Part I: New Cycle, New You? A guide on how to tweak your training for adaptation

So you’ve been doing CrossFit for a while. Maybe a year, maybe a few months. Hell, even those of you just starting up should listen in on this. At first it was “the hardest thing you’ve ever done” and you were trying to remember the differences between the thruster and the clean and jerk and you got eaten alive every time burpees popped up in a workout. But now you’ve been at this for a little while, you’re noticing some changes in your body, your lifts are improving, you’re noticing you can rep out burpees a little bit easier – newsflash: they never get that much easier - and you’ve become the person in class newer members ask to differentiate between the clean and jerk and the thruster.

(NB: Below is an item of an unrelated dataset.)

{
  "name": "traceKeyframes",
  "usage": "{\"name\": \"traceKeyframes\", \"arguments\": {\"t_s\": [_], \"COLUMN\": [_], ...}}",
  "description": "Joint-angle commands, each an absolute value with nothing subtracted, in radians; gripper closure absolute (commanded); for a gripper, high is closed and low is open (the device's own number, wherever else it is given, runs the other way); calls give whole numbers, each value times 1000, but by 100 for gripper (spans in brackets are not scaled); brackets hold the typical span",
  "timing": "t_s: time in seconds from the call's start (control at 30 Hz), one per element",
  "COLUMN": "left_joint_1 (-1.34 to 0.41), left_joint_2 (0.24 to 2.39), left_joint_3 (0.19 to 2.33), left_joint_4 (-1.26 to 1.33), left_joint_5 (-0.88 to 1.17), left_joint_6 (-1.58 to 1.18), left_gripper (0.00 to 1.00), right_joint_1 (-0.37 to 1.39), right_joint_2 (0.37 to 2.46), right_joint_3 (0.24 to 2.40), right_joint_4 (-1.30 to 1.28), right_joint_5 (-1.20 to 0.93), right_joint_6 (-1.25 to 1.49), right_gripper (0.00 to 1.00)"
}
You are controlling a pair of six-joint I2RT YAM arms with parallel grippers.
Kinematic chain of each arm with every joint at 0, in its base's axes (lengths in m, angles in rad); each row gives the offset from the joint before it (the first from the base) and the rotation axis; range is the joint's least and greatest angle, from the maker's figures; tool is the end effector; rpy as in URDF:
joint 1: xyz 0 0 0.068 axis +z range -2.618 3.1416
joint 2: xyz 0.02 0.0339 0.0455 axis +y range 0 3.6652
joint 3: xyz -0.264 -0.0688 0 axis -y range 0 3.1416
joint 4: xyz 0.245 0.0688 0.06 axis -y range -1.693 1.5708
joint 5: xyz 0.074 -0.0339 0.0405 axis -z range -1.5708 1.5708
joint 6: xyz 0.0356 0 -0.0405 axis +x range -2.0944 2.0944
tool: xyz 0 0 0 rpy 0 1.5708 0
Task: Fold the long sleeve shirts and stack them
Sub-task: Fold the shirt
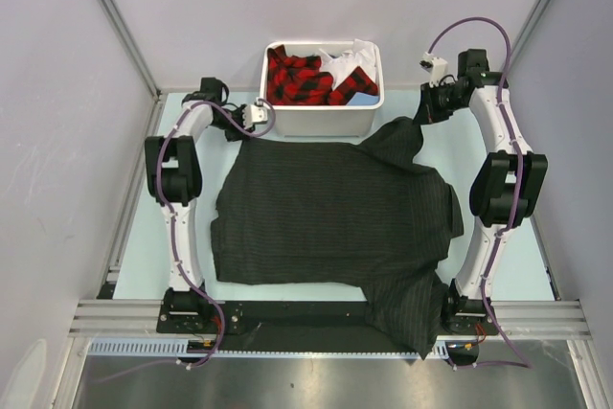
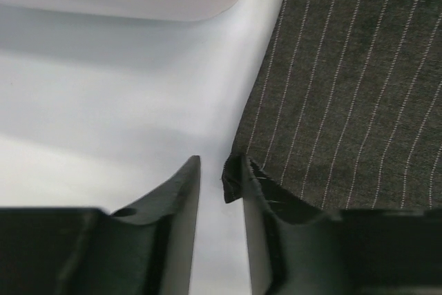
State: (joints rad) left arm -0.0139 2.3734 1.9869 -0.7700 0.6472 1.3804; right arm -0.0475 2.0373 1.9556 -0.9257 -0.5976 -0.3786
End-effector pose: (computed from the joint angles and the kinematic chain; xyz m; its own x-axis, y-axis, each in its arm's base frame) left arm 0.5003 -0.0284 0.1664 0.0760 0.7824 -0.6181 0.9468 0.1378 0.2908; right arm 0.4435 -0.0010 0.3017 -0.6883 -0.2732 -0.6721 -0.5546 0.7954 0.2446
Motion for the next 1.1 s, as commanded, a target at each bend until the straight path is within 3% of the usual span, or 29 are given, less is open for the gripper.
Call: {"name": "traceKeyframes", "arguments": {"t_s": [0.0,0.2,0.33,0.7,1.07], "left_joint_1": [-28,-29,-31,-31,-23], "left_joint_2": [2370,2346,2332,2266,2045], "left_joint_3": [2030,2025,2019,1988,1734], "left_joint_4": [-847,-893,-905,-850,-802], "left_joint_5": [675,669,667,661,655], "left_joint_6": [1465,1477,1482,1427,1396], "left_gripper": [74,94,100,100,100], "right_joint_1": [-41,-46,-48,-60,-84], "right_joint_2": [2031,2010,2002,1942,1835], "right_joint_3": [2003,1990,1980,1956,1864], "right_joint_4": [-946,-954,-954,-956,-976], "right_joint_5": [-594,-603,-607,-620,-652], "right_joint_6": [-391,-399,-405,-405,-457], "right_gripper": [100,100,100,100,100]}}
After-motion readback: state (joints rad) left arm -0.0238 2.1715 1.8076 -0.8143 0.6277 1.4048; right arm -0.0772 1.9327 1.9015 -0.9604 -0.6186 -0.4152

Here’s the other thing you notice: you’ve been coming in and giving every day everything you’ve got. You go as heavy as you can during strength and as close to prescribed as possible during conditioning, and you’re starting to tire. What was once a thrill to come into the gym every day, is now seemingly a chore. “I have to go workout…” Rest assured, we do our damnedest to program variety, to make classes fun and engaging and to help you perform at an intensity appropriate for where you’re at. But let’s face it, eventually you will hit a point where you are dragging yourself in. I can see you naysayers out there – “That’ll never be me! I’m determined and I love it!” – but I promise you, one of these days you’ll want something different. You’ll find other things to fill your time with. You’ll want a break.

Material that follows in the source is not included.